Guangxi Key Lab of Multi-source Information Mining & Security, Guangxi Normal University, Guilin 541004, China; College of Computer Science and Information Technology, Guangxi Normal University, Guilin 541004, China.
College of Computer Science and Information Technology, Guangxi Normal University, Guilin 541004, China.
Comput Biol Chem. 2019 Jun;80:159-167. doi: 10.1016/j.compbiolchem.2019.03.019. Epub 2019 Apr 2.
Since the driver pathway in cancer plays a crucial role in the formation and progression of cancer, it is very imperative to identify driver pathways, which will offer important information for precision medicine or personalized medicine. In this paper, an improved maximum weight submatrix problem model is proposed by integrating such three kinds of omics data as somatic mutations, copy number variations, and gene expressions. The model tries to adjust coverage and mutual exclusivity with the average weight of genes in a pathway, and simultaneously considers the correlation among genes, so that the pathway having high coverage but moderate mutual exclusivity can be identified. By introducing a kind of short chromosome code and a greedy based recombination operator, a parthenogenetic algorithm PGA-MWS is presented to solve the model. Experimental comparisons among algorithms GA, MOGA, iMCMC and PGA-MWS were performed on biological and simulated data sets. The experimental results show that, compared with the other three algorithms, the PGA-MWS one based on the improved model can identify the gene sets with high coverage but moderate mutual exclusivity and scales well. Many of the identified gene sets are involved in known signaling pathways, most of the implicated genes are oncogenes or tumor suppressors previously reported in literatures. The experimental results indicate that the proposed approach may become a useful complementary tool for detecting cancer pathways.

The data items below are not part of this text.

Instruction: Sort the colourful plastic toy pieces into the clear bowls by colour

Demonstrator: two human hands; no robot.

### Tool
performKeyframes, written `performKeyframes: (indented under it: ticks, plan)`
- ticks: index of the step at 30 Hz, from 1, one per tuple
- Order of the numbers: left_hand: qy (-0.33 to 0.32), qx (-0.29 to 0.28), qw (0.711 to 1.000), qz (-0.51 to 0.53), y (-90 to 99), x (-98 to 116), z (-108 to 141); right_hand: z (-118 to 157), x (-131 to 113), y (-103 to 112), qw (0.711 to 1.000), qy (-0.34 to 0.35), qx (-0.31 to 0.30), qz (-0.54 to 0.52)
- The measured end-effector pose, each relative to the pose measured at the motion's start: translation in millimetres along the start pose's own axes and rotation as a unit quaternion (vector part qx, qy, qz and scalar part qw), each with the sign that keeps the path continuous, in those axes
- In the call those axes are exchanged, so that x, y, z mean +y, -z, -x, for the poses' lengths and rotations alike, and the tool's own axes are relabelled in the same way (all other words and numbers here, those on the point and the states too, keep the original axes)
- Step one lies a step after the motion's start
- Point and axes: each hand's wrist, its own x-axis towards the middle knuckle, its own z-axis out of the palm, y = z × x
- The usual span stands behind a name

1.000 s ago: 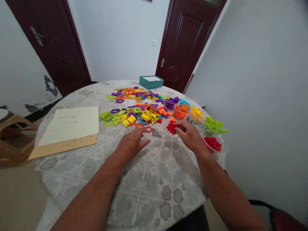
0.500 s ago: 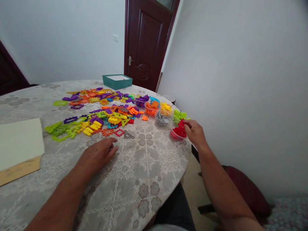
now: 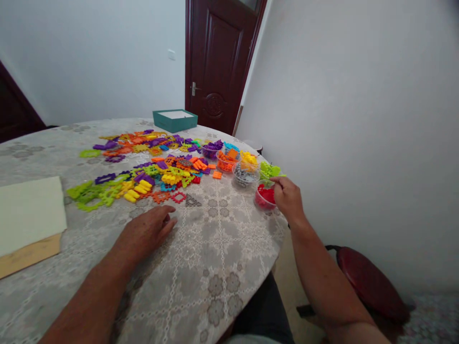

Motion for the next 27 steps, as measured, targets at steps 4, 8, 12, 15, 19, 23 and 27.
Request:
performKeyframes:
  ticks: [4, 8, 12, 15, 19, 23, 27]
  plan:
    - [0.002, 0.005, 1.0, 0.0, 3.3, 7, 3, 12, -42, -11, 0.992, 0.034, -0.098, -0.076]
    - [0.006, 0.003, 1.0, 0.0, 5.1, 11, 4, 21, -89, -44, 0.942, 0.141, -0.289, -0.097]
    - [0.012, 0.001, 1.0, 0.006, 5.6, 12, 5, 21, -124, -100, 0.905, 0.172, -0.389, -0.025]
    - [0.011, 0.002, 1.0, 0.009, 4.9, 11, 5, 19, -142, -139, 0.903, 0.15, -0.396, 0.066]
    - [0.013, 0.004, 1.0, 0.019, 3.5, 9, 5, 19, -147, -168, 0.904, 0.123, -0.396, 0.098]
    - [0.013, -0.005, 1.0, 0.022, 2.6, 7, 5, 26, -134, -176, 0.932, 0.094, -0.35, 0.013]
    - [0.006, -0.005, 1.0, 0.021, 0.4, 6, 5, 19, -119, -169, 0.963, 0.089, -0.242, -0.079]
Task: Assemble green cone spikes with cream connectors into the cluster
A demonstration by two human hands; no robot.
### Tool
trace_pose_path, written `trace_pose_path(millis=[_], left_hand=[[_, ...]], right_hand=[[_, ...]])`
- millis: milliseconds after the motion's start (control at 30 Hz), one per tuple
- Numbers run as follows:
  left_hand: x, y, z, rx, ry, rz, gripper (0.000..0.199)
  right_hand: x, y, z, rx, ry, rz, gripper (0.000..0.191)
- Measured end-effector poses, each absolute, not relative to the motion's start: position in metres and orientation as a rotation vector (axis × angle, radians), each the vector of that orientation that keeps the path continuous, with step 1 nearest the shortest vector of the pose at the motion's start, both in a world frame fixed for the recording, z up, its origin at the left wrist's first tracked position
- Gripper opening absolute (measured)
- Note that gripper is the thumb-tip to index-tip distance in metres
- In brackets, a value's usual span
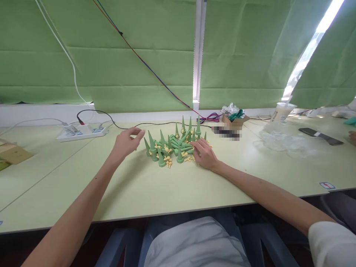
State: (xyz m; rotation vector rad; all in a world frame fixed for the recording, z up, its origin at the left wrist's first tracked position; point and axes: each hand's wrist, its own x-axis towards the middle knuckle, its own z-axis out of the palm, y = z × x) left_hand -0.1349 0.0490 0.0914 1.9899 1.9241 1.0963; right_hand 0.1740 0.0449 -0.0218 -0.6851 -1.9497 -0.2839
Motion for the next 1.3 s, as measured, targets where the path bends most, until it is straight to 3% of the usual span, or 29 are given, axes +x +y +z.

由于癌症中的驱动途径在癌症的形成和进展中起着至关重要的作用,因此识别驱动途径非常重要,这将为精准医学或个性化医学提供重要信息。在本文中,通过整合体细胞突变、拷贝数变异和基因表达等三种组学数据,提出了一种改进的最大权重子矩阵问题模型。该模型试图通过调整通路中基因的平均权重来调整覆盖率和互斥性,同时考虑基因之间的相关性,从而可以识别具有高覆盖率但适度互斥性的通路。通过引入一种短染色体编码和基于贪婪的重组算子,提出了一种单亲遗传算法 PGA-MWS 来求解该模型。在生物和模拟数据集上,对算法 GA、MOGA、iMCMC 和 PGA-MWS 进行了实验比较。实验结果表明,与其他三种算法相比,基于改进模型的 PGA-MWS 算法能够识别具有高覆盖率但适度互斥性且可扩展的基因集。所识别的基因集大多涉及已知的信号通路,所涉及的大多数基因是文献中先前报道的致癌基因或肿瘤抑制基因。实验结果表明,该方法可能成为检测癌症途径的有用补充工具。